Is it possible to take a natural image and “extract” the textures within it? I.e Can we generate images containing new instances of those textures? This texture synthesis, or more specifically, texture extraction is one of many challenging computer vision tasks that has been advanced substantially in recent years by convolutional neural networks (CNNs). The authors of Learning Texture Manifolds with the Periodic Spatial GAN describe it this way

The goal of texture synthesis is to learn from a given example image a generating process, which allows to create many images with similar properties.

In this project I develop and evaluate a novel texture extraction method that is image-learning-based, meaning we optimize (learn) the pixel values of an image directly by iteratively applying gradients to the image. My procedure is in the same spirit as convolutional filter visualization, neural style transfer, or DeepDream.

I ask whether a novel texture descriptor based on global average pooling across all convolutional channels can capture qualitative features of the texture in a target image. I also ask how the original data that the network was trained on affect the textures that can be generated.

Brief Methods

There are two main steps in the pipeline. The first involves training a fully convolutional network (FCN), that is set up like an autoencoder, to take input texture images and reconstruct them. This forces the network to learn meaningful feature detectors (i.e. convolutional filters) that can later be used to represent the texture of a new image (that I call the “target” image).
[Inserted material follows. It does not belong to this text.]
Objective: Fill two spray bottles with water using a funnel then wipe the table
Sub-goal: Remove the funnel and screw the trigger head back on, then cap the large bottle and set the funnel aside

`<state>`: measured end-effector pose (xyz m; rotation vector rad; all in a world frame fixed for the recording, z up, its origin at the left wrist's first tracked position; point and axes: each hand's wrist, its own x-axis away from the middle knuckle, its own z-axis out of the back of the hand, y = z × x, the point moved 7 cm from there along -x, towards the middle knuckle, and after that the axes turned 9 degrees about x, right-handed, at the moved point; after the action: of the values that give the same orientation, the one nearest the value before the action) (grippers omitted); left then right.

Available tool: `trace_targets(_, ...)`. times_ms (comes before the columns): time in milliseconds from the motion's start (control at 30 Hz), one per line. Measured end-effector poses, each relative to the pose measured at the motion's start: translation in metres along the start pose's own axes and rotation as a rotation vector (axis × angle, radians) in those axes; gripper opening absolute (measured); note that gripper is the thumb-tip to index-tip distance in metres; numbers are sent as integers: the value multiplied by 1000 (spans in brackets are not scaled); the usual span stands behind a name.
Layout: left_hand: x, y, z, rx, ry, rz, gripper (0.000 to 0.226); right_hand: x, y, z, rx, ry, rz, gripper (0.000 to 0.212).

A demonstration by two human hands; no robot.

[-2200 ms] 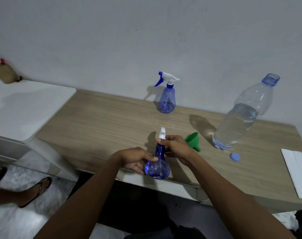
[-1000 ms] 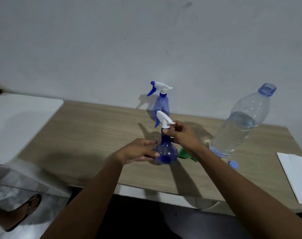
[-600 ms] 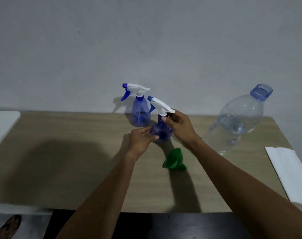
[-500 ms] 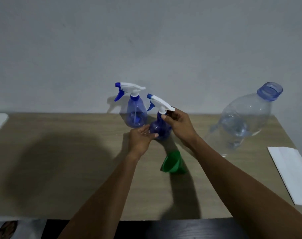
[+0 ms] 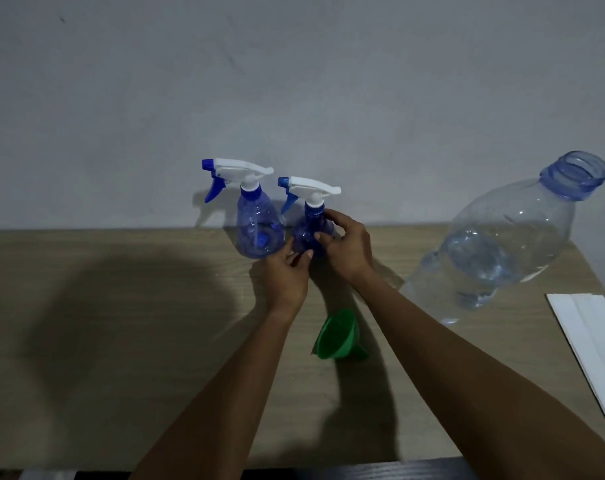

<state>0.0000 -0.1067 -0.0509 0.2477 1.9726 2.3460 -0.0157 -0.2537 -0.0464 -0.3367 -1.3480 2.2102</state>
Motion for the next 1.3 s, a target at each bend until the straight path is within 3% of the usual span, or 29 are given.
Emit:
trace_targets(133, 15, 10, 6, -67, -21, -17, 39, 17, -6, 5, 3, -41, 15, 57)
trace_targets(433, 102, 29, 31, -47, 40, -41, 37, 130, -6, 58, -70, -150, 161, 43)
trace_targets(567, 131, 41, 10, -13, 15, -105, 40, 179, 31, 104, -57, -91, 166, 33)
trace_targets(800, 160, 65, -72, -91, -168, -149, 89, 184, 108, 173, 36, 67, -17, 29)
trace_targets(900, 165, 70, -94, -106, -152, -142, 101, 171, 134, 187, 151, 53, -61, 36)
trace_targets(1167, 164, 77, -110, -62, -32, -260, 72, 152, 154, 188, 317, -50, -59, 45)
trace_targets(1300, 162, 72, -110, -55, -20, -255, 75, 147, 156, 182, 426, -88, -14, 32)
The second step is to run the algorithm that, starting from an initial condition of noise, learns a new image \(Z\). The texture of the learned image \(Z\) is intended to match that of a target image \(A\). The learned image is iteratively updated in such a way that its texture descriptor (called the “global average pooling (GAP) vector” \(z\)) approaches that of the target image’s texture descriptor, \(a\). The GAP vectors are computed by sending an image through the FCN and individually pooling the feature maps at all convolutional layer channels (See Figure GAP). After image learning, when fed into the FCN, Z should activate the network’s filters in a similar way as A.
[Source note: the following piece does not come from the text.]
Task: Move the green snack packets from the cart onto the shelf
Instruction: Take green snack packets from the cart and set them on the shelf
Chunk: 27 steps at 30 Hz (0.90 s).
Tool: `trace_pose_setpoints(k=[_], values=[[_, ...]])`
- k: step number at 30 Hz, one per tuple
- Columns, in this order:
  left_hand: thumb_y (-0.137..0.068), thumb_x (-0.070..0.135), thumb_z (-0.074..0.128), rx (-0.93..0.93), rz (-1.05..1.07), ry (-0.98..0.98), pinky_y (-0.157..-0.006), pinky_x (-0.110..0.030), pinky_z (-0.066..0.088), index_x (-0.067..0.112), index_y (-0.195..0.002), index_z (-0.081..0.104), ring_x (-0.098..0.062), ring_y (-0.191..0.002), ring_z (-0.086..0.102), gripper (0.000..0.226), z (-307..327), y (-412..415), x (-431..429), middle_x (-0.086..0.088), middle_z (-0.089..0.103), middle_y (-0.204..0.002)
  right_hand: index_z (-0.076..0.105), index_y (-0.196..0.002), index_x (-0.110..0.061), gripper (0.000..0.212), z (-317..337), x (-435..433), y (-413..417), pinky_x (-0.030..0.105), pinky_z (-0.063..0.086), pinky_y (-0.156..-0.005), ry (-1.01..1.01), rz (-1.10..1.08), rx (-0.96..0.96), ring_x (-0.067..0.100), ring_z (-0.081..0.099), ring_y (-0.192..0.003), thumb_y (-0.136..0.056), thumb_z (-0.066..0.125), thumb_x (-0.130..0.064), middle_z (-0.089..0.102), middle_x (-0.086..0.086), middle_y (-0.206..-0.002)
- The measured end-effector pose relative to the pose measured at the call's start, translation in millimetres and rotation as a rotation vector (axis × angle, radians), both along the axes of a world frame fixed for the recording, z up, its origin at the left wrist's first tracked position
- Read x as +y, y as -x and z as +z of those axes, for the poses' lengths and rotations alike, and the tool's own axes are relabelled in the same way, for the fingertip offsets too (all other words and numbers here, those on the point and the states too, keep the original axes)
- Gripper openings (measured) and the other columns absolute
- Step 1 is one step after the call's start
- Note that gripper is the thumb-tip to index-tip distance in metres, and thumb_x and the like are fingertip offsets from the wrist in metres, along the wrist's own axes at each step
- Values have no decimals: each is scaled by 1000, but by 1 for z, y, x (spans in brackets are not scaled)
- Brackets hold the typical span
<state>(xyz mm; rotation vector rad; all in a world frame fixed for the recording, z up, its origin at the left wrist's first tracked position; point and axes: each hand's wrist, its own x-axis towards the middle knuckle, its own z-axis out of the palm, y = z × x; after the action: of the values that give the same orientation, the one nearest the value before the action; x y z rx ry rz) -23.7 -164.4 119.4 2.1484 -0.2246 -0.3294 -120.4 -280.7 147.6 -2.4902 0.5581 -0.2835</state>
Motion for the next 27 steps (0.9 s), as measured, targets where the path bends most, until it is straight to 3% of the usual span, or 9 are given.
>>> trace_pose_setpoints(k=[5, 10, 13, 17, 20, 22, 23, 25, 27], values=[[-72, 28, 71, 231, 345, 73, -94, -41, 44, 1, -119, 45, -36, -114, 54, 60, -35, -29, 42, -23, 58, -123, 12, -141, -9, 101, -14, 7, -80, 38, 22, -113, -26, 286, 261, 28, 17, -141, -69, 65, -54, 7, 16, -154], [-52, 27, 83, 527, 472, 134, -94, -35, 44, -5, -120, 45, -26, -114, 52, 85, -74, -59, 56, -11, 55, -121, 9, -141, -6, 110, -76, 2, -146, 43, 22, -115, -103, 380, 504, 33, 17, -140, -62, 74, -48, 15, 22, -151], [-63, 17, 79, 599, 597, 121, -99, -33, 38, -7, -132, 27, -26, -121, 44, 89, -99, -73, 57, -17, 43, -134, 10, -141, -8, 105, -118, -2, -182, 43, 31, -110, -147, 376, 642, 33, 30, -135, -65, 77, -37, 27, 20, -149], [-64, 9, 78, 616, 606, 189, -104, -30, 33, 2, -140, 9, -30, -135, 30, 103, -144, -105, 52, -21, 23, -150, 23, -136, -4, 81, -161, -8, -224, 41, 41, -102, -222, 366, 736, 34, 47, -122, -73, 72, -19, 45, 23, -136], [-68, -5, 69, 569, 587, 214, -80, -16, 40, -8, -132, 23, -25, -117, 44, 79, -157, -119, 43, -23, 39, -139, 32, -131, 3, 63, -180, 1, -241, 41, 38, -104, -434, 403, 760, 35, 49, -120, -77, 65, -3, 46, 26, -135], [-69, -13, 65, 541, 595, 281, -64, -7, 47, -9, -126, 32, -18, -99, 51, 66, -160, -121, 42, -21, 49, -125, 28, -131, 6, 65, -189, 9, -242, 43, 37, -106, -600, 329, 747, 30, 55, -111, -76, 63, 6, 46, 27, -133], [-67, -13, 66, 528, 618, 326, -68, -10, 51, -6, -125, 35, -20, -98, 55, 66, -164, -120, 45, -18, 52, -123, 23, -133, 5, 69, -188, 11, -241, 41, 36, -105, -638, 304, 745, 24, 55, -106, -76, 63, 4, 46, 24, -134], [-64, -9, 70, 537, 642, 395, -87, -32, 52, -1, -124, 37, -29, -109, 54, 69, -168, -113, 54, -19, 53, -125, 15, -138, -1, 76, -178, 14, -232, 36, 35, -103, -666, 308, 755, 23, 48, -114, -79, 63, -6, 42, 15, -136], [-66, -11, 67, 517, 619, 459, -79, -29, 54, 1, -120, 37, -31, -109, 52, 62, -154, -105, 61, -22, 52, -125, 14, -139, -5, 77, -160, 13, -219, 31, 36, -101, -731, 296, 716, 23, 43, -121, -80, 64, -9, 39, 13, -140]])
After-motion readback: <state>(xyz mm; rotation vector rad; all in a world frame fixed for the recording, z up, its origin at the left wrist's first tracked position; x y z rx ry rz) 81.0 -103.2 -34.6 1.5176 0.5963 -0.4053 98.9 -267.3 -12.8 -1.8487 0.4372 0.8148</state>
In the next sections I’ll first cover the dataset and training process for step 1, and then explain the texture extraction algorithm.


I constructed the training data from 148 macro photos of lichen that I had taken while travelling across the United states (mostly Arizona and Washington). In order to focus on textures, each training image was partitioned into some number of non-overlapping square sub-images with sizes ranging from ~300x300 to ~600x600. During training all were resized to 512x512x3 pixel patches, for a total of 4323 patches (1.92GB). I did not use any data augmentation but rotating by multiples of \(90^\circ\) would be reasonable for these type of images. Screenshots of the patches are below.
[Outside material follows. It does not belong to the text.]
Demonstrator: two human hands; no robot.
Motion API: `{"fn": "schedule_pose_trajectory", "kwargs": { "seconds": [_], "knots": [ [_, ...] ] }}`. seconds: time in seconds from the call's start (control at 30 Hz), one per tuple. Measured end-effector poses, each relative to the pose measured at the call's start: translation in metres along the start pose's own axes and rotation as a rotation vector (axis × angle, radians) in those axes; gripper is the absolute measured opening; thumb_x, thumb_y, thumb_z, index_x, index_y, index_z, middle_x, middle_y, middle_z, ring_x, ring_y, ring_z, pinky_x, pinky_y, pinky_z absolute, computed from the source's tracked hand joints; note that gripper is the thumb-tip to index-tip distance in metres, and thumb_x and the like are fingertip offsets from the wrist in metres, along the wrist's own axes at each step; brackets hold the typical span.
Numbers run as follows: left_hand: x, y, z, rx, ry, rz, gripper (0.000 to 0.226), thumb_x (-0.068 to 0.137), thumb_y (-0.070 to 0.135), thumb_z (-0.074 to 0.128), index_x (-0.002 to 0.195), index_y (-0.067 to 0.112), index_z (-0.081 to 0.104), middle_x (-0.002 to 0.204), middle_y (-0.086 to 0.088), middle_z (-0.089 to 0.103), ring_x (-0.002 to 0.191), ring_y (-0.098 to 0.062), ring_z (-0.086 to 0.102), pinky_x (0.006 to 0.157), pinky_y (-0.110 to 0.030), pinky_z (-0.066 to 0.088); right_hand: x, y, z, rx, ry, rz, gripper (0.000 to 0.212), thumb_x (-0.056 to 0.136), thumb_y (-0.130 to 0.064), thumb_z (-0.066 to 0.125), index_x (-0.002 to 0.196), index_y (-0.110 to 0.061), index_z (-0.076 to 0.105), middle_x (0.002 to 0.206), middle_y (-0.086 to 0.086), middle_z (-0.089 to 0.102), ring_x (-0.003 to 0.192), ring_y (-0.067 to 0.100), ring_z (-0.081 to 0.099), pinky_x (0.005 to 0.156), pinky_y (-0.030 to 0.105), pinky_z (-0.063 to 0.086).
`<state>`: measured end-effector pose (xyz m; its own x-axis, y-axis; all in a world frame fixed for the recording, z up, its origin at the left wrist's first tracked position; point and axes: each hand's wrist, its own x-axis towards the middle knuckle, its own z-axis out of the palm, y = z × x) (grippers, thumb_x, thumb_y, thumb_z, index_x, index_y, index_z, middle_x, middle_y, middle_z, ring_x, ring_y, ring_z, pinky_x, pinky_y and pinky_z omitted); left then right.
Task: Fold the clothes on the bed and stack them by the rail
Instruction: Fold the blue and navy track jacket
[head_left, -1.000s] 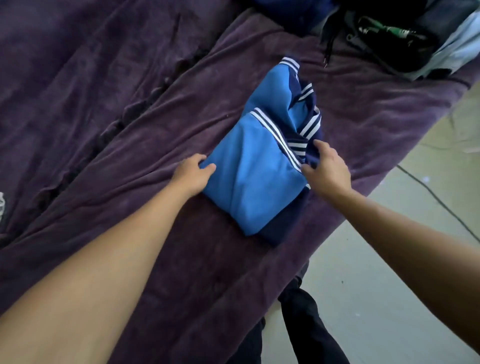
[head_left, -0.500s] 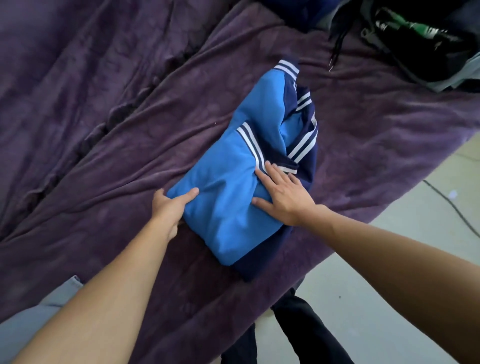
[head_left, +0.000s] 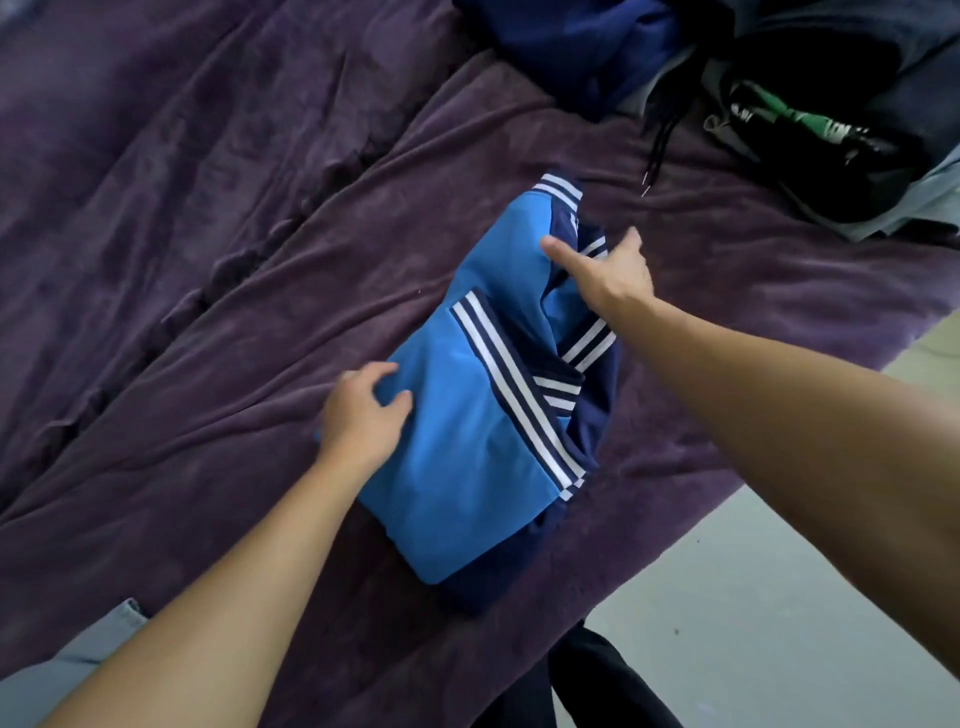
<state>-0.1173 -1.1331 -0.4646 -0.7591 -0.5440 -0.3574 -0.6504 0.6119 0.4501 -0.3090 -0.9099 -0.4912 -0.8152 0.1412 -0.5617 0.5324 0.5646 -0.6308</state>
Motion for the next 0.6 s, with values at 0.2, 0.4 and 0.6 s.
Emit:
{"fn": "schedule_pose_trajectory", "kwargs": {
  "seconds": [0.2,0.4,0.6],
  "knots": [
    [0.015,-0.008,0.000,-0.165,-0.280,-0.115,0.042,0.087,0.023,0.065,0.128,0.028,0.059,0.132,0.003,0.057,0.121,-0.018,0.053,0.106,-0.038,0.041,-0.014,-0.025,0.014,0.178,0.043,-0.087,0.039,0.061,-0.027,0.079,0.094,-0.012,0.064,0.089,0.000,0.068,0.079,0.016,0.065,0.073,0.036,0.056],
    [0.015,-0.026,-0.036,-0.630,-0.462,-0.227,0.023,0.093,0.003,0.053,0.112,0.011,0.064,0.094,-0.002,0.065,0.081,-0.011,0.055,0.068,-0.019,0.044,-0.159,0.018,0.041,-0.242,0.102,-1.240,0.028,0.081,-0.017,0.056,0.107,-0.026,0.062,0.101,-0.006,0.053,0.085,0.018,0.052,0.057,0.029,0.039],
    [0.036,-0.064,-0.065,-0.441,-0.159,-0.242,0.027,0.095,0.027,0.056,0.118,0.014,0.061,0.111,-0.009,0.065,0.099,-0.018,0.057,0.085,-0.031,0.045,-0.188,0.109,0.079,-0.979,-0.206,-1.298,0.031,0.085,-0.025,0.054,0.114,-0.024,0.065,0.132,0.001,0.055,0.107,0.026,0.054,0.079,0.034,0.048]
  ]
}}
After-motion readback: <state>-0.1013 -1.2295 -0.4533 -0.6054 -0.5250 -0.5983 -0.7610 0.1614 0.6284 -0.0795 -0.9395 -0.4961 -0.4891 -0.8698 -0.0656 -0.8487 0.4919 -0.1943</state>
Sample of training images. Click to enlarge.
Sample of training images. Click to enlarge.

Fully convolutional net architecture and training

The FCN is trained exactly like an autoencoder. Batch gradient descent is used to minimize the mean squared error between the pixels of the input image and the reconstructed output image. A key difference here is that there are no pooling layers. For the end-purposes of this model, there does not seem to be a reason to compress the input information through a bottleneck. I kept the same spatial dimensions all the way through for simplicity. This network does not just learn an identity mapping, where the image is copied over and over until the output. As we will see later, the convolutional filters learned have a great impact on the textures that can be generated. Below you can find more details on the layers such as kernel sizes and strides.

FCN_input = keras.Input(shape=(512, 512, 3), name='FCN_input')
x = layers.Conv2D(32, 7, strides=(1, 1), activation='relu', padding='same')(FCN_input)
x = layers.Conv2D(32, 7, strides=(1, 1), activation='relu', padding='same')(x)
x = layers.BatchNormalization(axis=-1)(x)
x = layers.Conv2D(64, 5, strides=(1, 1), activation='relu', padding='same')(x)
x = layers.Conv2D(64, 5, strides=(1, 1), activation='relu', padding='same')(x)
x = layers.BatchNormalization(axis=-1)(x)
x = layers.Conv2D(64, 3, strides=(1, 1), activation='relu', padding='same')(x)
x = layers.Conv2D(64, 3, strides=(1, 1), activation='relu', padding='same')(x)
x = layers.BatchNormalization(axis=-1)(x)
x = layers.Conv2D(64, 1, strides=(1, 1), activation='relu', padding='same')(x)
x = layers.Conv2D(64, 1, strides=(1, 1), activation='relu', padding='same')(x)
x = layers.BatchNormalization(axis=-1)(x)
FCN_output = layers.Conv2D(3, 1, strides=(1, 1), activation='relu', padding='same')(x)
FCN = keras.Model(FCN_input, FCN_output, name='FCN')
Dataset Loss Batch size Optimizer input size # parameters
4323 RGB images, 1.92GB Mean squared error. Unsupervised training (ground truth = input) 8 Adam, learning rate = 0.001 512 x 512 x 3 Trainable: 148387, Non-trainable: 448

Fig GAP. FCN architecture and GAP feature vector. Blue boxes are convolutional layers and green are batch norm layers. NOTE: batch norm layers are drawn as thin slices to save space, but their output has the same shape as the preceding layer. The GAP vector is taken by performing global average pooling of all convolutional layer channels. This produces one vector element per channel. The full vector is a concatenation of all such GAP values.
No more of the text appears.